Pulsational instabilities driven by the $\epsilon$ mechanism in hot pre-horizontal branch stars I. The Hot-Flasher Scenario

TL;DR

This study investigates how the $\epsilon$ mechanism excites pulsations in hot pre-horizontal branch stars, predicting an instability domain and suggesting some observed stars may pulsate due to this mechanism.

Contribution

It provides the first detailed modeling of the $\epsilon$ mechanism's role in pulsations of hot pre-horizontal branch stars, predicting a new instability strip.

Findings

Identifies an instability domain for gravity modes at 22000-50000 K and log g 4.67-6.15.

Shows $\epsilon$ mechanism excites modes with periods 200-2000 s.

Suggests LS IV-14$^{ m o}$116 could be the first observed star pulsating due to this mechanism.

Abstract

The $\epsilon$ mechanism is a self-excitation mechanism of stellar pulsations which acts in regions inside the star where nuclear burning takes place. It has been shown that the $\epsilon$ mechanism can excite pulsations in models of hot pre-horizontal branch stars, and that the shortest periods of LS IV-14$^{\circ}$116 could be explained that way.
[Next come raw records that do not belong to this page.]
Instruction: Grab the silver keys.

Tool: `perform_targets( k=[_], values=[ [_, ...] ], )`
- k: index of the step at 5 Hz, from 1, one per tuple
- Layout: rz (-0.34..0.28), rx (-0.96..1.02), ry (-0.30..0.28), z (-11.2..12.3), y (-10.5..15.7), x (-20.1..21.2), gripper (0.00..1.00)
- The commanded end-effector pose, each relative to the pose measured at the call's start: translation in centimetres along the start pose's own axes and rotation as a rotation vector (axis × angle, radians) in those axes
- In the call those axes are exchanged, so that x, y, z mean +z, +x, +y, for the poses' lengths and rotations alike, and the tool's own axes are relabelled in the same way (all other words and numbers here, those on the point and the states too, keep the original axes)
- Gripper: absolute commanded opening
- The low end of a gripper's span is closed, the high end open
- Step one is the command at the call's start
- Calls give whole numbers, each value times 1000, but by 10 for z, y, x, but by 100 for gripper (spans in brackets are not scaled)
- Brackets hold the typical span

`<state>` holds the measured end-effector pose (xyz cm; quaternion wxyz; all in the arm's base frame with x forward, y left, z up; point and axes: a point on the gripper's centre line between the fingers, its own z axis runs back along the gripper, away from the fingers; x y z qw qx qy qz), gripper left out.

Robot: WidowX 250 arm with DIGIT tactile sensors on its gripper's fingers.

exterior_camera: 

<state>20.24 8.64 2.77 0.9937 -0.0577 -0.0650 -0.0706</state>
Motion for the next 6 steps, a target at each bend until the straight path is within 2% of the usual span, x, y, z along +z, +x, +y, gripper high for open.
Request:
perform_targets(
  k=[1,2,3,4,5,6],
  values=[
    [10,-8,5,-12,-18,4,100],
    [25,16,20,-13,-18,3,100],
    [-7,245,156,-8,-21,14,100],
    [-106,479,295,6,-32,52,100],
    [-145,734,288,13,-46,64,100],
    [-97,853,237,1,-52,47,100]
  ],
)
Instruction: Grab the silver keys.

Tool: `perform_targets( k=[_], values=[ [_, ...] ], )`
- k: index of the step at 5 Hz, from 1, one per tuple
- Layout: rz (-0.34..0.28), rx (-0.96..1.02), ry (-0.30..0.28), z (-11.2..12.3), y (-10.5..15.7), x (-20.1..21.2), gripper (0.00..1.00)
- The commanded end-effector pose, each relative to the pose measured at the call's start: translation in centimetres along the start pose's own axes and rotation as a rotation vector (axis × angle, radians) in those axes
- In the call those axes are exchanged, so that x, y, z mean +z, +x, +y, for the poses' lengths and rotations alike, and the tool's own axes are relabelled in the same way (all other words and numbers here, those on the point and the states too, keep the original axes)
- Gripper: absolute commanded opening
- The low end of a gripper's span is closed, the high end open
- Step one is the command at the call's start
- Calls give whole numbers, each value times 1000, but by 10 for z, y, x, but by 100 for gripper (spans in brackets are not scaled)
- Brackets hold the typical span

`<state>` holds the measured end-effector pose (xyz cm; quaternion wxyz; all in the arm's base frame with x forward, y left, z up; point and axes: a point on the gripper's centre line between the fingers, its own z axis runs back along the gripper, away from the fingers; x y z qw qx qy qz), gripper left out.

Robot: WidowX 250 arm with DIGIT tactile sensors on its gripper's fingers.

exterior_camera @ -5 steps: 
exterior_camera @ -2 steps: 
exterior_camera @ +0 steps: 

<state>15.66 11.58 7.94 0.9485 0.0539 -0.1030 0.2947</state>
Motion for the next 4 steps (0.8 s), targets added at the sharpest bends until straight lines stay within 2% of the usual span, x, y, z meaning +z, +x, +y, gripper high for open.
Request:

We aim to study the $\epsilon$ mechanism in stellar models appropriate for hot pre-horizontal branch stars to predict their pulsational properties and the instability domain in the $\log g-\log T_{\rm eff}$ plane. We perform detailed computations of non-adiabatic non-radial pulsations on stellar models during the helium subflashes just before the helium-core burning phase. We find an instability domain of long-period gravity modes due to the $\epsilon$ mechanism in the $\log g-\log T_{\rm eff}$ plane at roughly $22000\,{\rm K} \lesssim T_{\rm eff}\lesssim 50000\,$K and $4.67 \lesssim \log g \lesssim 6.15$. Consequently, we find instabilities due to the $\epsilon$ mechanism on pre-extreme horizontal branch stellar models ($T_{\rm eff}\gtrsim 22000\,$K), but not on pre-blue horizontal branch stellar models ($T_{\rm eff}\lesssim 21000\,$K). The periods of excited modes range between $\sim 200$ and $\sim2000\,$s. Comparison with the three known pulsating He-rich subdwarfs shows that $\epsilon$ mechanism can excite gravity modes in stars with similar surface properties, but in our models it is only able to excite modes in the range of the shortest observed periods. We predict a new instability strip for hot-subdwarf stars of which LS IV-14$^{\circ}$116 could be the first inhabitant. Based on simple estimates we expect 1 to 10 stars in the current samples of hot-subdwarf stars to be pulsating by the $\epsilon$ mechanism. Our results could constitute a theoretical basis for future searches of pulsators in the Galactic field.